Extracted information -

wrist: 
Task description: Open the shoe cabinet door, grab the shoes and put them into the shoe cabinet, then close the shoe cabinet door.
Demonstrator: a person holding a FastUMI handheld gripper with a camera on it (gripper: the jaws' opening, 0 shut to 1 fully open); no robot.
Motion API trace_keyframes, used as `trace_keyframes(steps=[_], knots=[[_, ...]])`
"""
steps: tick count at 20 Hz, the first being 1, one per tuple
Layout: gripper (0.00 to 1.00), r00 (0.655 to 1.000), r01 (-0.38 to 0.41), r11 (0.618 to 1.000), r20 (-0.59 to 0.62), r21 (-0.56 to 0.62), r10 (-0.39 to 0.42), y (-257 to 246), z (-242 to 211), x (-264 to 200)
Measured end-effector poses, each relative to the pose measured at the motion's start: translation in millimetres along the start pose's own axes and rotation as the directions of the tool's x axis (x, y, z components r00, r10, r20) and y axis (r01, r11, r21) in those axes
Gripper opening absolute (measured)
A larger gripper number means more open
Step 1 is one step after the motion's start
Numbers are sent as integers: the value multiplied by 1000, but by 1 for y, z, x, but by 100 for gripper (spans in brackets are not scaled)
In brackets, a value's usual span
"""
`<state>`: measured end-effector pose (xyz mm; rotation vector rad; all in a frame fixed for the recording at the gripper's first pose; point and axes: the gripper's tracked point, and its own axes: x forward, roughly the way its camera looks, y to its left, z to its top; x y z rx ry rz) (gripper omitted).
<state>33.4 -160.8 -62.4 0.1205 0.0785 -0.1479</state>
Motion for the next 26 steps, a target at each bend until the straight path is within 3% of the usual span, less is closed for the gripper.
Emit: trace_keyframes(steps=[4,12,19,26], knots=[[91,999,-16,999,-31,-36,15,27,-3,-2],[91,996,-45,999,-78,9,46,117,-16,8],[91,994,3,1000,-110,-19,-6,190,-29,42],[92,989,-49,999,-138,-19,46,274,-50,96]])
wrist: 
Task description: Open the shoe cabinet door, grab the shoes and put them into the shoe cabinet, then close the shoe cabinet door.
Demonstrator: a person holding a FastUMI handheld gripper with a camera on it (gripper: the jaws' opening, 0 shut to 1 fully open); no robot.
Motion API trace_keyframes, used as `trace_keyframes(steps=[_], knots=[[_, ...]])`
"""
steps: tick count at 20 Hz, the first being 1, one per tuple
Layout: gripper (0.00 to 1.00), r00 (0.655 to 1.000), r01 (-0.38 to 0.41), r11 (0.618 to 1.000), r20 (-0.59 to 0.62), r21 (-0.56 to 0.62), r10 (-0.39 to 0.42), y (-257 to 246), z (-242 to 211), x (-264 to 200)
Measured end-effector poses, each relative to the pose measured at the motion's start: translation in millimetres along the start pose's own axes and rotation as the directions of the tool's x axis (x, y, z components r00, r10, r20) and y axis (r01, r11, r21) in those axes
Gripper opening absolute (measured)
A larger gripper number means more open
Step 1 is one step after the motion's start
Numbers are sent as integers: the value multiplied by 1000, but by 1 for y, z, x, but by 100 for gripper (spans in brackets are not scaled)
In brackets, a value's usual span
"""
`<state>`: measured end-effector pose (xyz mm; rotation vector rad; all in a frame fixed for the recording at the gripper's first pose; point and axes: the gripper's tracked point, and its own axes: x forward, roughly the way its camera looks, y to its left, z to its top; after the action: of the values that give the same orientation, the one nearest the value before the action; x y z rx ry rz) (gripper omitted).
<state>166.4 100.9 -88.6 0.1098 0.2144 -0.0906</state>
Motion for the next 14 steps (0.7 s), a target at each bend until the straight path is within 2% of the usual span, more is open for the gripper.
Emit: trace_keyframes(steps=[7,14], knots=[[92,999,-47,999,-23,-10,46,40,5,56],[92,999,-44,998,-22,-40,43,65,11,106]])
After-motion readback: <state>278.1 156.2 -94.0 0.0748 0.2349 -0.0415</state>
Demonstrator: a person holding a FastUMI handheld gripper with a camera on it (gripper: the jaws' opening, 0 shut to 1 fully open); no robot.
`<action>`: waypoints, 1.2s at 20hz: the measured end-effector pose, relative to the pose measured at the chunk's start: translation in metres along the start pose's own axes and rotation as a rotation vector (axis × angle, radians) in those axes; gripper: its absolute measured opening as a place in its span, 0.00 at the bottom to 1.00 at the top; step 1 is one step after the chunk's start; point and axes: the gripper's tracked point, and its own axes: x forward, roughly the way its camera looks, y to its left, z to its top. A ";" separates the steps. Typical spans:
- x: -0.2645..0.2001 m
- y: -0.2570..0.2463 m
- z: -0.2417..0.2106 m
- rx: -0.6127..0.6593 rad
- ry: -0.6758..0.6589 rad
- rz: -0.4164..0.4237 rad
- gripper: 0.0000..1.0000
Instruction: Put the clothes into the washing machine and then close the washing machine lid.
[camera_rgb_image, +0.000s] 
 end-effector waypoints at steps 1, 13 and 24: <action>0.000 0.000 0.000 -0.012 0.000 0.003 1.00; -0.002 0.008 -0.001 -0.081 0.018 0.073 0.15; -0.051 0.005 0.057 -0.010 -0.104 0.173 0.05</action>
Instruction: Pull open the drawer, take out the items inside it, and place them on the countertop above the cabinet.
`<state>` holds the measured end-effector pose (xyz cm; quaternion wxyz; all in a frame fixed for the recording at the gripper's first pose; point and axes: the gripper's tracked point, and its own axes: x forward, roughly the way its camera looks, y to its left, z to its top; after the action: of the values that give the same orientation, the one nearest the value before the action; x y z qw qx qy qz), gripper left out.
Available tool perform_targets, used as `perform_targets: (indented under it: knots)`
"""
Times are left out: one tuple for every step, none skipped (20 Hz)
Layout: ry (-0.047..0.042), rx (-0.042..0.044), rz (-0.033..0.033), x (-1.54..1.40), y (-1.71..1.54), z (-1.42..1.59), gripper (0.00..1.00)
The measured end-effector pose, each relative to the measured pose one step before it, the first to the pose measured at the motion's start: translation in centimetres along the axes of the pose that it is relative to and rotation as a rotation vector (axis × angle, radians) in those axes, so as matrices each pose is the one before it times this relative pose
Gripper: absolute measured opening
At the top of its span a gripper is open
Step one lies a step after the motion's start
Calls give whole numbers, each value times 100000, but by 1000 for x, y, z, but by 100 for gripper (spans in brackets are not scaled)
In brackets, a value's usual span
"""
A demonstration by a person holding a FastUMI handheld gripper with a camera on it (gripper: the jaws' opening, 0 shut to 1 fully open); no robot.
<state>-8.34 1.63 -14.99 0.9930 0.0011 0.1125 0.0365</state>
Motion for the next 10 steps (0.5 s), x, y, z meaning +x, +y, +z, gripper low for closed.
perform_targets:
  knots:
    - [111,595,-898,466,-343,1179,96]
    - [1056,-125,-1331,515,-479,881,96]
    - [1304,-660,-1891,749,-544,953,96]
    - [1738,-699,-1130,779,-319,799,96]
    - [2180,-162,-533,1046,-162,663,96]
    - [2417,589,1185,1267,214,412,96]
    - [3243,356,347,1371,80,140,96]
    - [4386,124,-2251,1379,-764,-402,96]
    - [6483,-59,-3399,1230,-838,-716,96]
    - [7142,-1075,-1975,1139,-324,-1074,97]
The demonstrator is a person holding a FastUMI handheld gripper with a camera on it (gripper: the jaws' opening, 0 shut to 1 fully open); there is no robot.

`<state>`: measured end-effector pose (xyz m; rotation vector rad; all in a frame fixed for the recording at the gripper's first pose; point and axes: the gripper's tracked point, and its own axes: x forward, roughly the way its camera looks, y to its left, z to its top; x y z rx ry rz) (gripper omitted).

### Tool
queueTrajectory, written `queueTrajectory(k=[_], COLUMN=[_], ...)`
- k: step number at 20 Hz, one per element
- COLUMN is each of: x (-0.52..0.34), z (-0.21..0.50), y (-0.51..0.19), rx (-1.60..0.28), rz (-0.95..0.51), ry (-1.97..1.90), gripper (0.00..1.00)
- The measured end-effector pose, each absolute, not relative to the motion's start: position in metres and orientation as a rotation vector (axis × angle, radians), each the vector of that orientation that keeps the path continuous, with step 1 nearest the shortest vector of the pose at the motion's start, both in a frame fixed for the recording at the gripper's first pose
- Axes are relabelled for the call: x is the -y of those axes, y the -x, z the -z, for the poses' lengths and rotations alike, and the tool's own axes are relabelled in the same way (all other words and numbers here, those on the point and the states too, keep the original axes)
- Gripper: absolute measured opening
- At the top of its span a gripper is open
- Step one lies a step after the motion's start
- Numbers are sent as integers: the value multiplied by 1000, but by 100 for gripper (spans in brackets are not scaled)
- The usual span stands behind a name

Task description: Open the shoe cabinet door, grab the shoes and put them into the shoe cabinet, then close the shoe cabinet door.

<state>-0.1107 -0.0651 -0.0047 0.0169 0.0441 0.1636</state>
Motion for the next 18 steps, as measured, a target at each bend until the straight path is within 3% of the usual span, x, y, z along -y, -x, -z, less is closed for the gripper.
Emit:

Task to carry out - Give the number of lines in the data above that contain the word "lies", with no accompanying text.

Answer box - 2